Stop. Go back. This is the wrong way.
If you're running python you basically need a full os.
There are projects that run as an rtos, and in fact I worked on an ml soc that ran Linux, but there are 2 levels here:
-
The ml processing itself, ie the math. This is simple in software and very complex otherwise. The software just says "copy this block and start running a matrix multiply". The hard logic is in moving data around efficiently.
-
The stack. This is high level, python or so, and has graph processing overhead too. This needs a lot of "overhead" by its nature.
In either case, don't worry about any of this, the overhead won't be very noticeable, you'll be cpu gated hard, the main thing is finding an optimized pytorch library.
If you have an amd cpu or somehow have an nvidia gpu in your laptop you might be able to use their pytorch library which would improve performance by roughly 1.5-2 orders of magnitude.

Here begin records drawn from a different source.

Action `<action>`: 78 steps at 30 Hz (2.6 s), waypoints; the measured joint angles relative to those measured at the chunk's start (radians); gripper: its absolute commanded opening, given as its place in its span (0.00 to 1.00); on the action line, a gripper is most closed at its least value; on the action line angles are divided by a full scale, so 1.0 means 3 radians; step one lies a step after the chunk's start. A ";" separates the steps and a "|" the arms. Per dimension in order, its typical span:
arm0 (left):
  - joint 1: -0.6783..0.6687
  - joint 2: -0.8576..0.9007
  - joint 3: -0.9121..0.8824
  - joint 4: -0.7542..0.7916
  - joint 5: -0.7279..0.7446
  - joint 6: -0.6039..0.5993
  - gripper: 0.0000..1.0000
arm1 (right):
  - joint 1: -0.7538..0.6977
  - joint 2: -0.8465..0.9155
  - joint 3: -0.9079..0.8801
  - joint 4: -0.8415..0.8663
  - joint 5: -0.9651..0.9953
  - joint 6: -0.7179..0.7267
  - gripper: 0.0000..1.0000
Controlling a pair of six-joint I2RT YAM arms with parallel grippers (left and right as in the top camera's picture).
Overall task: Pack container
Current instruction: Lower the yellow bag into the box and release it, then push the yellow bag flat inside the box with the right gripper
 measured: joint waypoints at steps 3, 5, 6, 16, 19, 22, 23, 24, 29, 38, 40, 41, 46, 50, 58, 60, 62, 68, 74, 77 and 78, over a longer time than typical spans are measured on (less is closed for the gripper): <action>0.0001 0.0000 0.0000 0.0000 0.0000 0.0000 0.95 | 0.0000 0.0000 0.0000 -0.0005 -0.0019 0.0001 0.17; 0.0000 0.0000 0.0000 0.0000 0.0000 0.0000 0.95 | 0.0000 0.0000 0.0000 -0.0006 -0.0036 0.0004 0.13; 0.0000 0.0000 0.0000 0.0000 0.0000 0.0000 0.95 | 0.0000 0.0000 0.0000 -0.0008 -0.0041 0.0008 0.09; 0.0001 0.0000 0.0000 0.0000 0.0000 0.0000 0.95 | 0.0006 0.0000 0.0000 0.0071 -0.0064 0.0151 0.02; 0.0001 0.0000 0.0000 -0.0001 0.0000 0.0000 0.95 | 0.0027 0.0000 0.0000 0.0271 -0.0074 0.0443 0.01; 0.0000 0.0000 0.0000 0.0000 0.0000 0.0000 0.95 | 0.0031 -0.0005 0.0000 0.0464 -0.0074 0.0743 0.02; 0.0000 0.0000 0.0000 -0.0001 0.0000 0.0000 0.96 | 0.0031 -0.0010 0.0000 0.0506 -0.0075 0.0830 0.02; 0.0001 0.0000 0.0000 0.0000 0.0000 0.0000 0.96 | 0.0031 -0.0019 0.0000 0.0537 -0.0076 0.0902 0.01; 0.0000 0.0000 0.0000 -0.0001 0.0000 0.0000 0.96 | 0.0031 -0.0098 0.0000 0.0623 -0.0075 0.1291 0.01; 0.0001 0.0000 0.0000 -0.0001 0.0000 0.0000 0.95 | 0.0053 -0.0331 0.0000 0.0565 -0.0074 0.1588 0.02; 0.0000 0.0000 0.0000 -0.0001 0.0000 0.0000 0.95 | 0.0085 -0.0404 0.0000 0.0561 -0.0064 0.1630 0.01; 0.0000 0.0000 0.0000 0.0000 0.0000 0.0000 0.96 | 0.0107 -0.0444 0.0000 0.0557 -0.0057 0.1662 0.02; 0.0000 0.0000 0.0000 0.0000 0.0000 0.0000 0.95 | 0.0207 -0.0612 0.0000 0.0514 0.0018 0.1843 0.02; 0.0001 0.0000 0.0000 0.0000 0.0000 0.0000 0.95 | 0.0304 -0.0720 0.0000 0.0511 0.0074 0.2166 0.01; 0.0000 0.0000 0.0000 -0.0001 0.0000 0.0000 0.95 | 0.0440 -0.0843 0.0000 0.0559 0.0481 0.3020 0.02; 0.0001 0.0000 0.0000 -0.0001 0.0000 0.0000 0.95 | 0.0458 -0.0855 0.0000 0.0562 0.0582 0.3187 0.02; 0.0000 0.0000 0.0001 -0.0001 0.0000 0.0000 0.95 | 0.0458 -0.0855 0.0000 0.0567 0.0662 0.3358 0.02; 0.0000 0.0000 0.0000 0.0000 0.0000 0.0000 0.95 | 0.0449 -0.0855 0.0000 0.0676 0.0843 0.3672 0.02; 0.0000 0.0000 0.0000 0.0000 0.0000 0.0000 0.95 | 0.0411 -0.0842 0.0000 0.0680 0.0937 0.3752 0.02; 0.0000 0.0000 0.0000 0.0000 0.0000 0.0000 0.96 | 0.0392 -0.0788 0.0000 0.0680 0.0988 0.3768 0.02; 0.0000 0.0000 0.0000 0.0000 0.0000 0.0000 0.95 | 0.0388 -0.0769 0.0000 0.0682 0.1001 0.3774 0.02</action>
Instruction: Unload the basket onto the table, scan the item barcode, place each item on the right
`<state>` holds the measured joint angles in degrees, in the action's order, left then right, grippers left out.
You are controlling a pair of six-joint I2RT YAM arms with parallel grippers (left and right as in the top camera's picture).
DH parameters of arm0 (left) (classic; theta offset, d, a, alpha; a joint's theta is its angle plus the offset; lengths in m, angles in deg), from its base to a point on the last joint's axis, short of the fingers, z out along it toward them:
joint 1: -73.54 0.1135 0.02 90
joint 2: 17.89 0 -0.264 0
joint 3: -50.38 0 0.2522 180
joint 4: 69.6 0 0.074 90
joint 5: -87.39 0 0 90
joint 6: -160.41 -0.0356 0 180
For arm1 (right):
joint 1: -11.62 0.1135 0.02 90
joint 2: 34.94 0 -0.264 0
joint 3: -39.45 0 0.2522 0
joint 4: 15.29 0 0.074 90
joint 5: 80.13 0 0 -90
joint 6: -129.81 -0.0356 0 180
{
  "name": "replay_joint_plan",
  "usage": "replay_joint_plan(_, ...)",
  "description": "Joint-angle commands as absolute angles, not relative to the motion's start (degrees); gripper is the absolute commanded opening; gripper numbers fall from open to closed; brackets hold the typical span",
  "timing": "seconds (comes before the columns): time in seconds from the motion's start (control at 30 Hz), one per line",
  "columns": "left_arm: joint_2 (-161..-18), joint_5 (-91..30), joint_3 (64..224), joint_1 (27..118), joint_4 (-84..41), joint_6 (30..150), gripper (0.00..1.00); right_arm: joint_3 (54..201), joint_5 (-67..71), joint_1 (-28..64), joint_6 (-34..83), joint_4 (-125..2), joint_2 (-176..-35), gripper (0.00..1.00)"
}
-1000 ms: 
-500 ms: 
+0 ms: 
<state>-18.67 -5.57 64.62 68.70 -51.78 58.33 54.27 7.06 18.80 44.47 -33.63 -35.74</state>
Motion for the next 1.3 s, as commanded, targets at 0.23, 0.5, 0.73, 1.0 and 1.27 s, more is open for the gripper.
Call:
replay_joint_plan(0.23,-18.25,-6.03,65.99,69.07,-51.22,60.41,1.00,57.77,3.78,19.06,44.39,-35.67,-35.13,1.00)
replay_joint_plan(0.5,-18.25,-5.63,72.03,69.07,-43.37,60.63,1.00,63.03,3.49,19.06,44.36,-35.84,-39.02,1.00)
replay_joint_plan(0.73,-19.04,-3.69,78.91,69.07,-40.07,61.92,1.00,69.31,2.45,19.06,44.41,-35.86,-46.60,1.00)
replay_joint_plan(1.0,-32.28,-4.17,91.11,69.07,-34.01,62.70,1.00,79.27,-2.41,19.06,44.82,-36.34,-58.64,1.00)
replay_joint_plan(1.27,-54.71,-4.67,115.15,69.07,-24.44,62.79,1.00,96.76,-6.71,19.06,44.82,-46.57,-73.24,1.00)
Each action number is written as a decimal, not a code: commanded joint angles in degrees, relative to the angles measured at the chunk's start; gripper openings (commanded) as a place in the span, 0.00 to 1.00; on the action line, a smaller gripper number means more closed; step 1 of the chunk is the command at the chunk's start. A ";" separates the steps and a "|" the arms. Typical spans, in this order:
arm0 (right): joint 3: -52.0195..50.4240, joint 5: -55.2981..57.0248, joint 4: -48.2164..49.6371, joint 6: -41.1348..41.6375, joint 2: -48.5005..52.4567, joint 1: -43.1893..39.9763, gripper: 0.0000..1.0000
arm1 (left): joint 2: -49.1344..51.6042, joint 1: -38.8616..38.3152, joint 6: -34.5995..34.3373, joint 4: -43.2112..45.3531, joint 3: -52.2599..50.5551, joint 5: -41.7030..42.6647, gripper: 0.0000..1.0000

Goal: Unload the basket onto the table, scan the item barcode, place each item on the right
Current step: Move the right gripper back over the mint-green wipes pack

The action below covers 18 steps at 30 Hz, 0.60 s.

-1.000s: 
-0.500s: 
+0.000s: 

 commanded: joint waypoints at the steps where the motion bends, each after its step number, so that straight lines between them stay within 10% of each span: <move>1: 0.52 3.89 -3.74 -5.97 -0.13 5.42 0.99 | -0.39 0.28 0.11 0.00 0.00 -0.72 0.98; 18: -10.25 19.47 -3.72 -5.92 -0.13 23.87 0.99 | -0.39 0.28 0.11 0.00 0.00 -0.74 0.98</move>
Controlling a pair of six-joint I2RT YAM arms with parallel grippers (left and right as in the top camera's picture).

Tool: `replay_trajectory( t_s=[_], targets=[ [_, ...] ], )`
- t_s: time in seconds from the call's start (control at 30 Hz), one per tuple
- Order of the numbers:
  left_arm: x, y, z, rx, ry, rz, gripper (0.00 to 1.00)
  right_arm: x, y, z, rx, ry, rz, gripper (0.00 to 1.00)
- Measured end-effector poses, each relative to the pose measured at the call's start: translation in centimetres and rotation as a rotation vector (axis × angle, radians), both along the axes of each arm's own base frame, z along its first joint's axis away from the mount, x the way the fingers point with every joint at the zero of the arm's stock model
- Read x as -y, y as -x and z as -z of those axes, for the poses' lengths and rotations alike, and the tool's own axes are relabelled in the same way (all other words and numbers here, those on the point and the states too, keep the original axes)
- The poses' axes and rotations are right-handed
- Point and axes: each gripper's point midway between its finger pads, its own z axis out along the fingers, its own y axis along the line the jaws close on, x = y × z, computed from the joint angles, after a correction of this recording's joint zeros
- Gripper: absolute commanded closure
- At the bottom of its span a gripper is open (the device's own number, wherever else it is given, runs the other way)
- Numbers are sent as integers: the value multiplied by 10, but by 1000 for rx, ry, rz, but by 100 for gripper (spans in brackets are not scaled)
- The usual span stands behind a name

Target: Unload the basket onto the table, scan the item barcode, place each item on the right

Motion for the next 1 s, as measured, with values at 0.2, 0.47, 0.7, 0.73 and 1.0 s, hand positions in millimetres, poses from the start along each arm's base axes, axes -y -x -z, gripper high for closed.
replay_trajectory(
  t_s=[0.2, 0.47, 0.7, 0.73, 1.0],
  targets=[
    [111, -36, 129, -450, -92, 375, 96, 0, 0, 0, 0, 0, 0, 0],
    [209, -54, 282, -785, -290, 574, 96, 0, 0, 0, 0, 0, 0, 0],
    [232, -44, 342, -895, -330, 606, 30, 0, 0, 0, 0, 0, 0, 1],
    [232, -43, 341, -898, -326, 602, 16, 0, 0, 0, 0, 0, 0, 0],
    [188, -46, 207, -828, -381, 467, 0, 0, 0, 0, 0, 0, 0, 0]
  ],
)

Unfortunately there isn't a pytorch implementation for Intel igpus, but there is an opencl backend for pytorch, and apparently this madlad got it working through opencl on an Intel igpu: https://dev-discuss.pytorch.org/t/implementing-opencl-backend-for-pytorch/283/9
But don't worry about overhead, it's less than fractions of percents in these kinds of tasks and there are ways to bypass them completely.